To state the obvious: The future of autonomous vehicle regulation is fluid. At present, the federal government regulates the vehicle itself—its construction, composition and reliability, while state governments regulate driver competence.
However, the increased integration of autonomous-vehicle technology into the driving task itself has made distinguishing the driver from the vehicle difficult. As a result, there is overlap between state and federal law in addition to differences between states, leaving automotive companies without a clear standard.
Fortunately, federal regulators are adjusting the rules to accommodate autonomous vehicles within the existing legal framework. On May 22, the National Highway Traffic Safety Administration and the Federal Motor Carrier Safety Administration published advanced notices of proposed rulemaking to seek public comment on possible rule changes to the FMVSS and the Federal Motor Carrier Safety Regulations. Together, the two sets of regulations govern personal and commercial autonomous-vehicle construction.

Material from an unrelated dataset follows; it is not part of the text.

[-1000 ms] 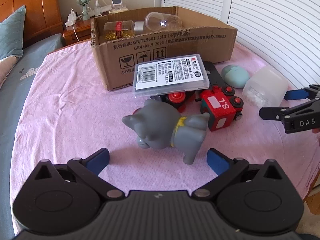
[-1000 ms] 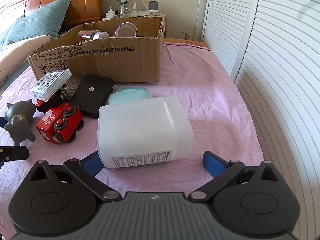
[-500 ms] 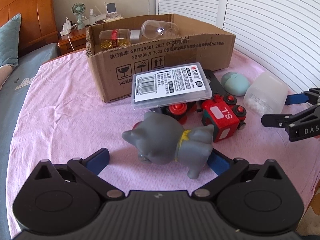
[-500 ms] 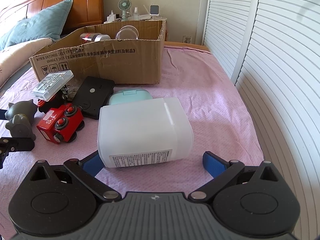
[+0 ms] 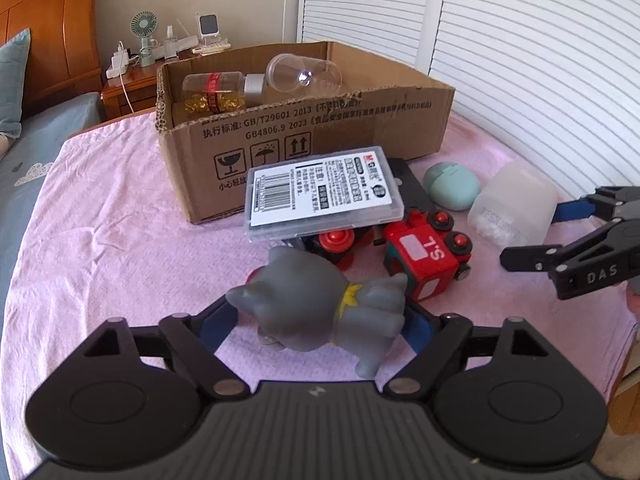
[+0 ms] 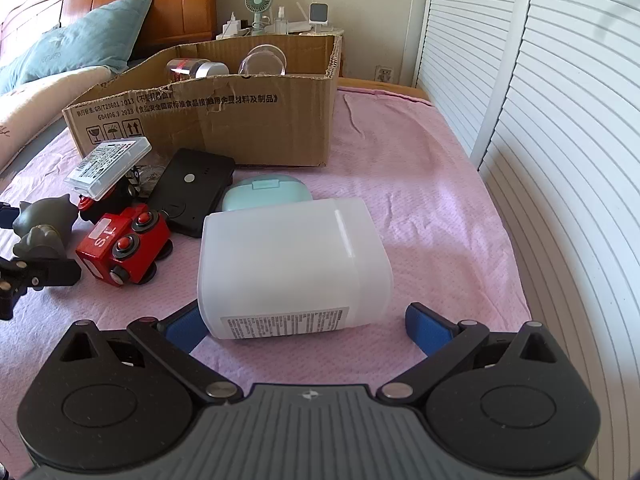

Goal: Organize rigid objects
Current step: 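Lift the grey toy cat with the left tool while the right tool grasps the white container, then drop the grey toy cat into the box while the right tool releases the container inside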

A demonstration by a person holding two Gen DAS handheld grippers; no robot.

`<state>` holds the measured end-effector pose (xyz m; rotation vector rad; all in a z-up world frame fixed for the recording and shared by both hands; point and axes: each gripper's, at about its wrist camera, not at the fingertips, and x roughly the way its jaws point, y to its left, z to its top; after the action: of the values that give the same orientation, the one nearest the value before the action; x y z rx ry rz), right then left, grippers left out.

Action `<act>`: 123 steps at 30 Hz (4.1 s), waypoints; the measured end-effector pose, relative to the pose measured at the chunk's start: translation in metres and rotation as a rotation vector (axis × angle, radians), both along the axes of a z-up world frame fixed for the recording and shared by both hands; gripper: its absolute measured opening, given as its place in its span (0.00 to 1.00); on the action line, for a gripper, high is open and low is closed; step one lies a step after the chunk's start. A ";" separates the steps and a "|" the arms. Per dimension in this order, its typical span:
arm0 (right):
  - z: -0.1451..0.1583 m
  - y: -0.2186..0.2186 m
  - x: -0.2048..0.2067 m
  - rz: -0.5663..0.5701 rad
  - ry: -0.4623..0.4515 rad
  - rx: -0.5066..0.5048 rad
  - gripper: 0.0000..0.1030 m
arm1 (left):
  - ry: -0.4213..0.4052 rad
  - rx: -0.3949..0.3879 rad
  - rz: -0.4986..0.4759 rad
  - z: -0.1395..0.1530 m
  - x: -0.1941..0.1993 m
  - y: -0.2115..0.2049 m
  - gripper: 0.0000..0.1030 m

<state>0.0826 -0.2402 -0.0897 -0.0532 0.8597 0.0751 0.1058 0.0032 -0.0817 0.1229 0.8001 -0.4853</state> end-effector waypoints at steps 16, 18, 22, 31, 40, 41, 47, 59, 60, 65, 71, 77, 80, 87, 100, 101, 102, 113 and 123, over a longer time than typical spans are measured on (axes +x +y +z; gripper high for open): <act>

New standards are necessary because, as vehicles become more advanced, human controls required by federal law will be unnecessary. Not only that, but they will be a burden to innovative design. Any effort to ease human-centric vehicle requirements, if enacted, will bolster the development of vehicle uses not centered on individual use.
NHTSA requests comments “on the suitability of various approaches that could be used to address compliance verification challenges that exist for crash-avoidance standards that either (1) require a manual control; or (2) specify the use of manual controls in a compliance test procedure.” Simultaneously, while rulemaking progresses slowly, a full overhaul of the current system could be spurred by new congressional legislation, which is, at present, uncertain.
U.S. Senators John Thune (R-SD) and Gary Peters (D-MI) are working together to reintroduce bipartisan legislation to create a federal regulatory framework for autonomous vehicles. The renewed initiative comes in the wake of last year’s failed effort to pass the AV START Act. That bill, which would have, among other things, increased the number of NHTSA safety exemptions and spurred an autonomous directed update to the FMVSS, stalled due to opposition from several Democratic senators over privacy and security concerns.
Even though last year’s effort fell short, the bill enjoyed strong support in the House, where it passed unanimously via a voice vote. However, in the 116th Congress, with Democrats in control, expect an enhanced focus on vehicle safety and oversight of manufacturers.
“We are going to deal with autonomous vehicles, the AV START Act and the way we think about how people and goods are transported around the country,” Wicker said. “Congress got close on this last year … we will see how far we get this time. There are wrinkles that need to be ironed out, but I think we can get there.”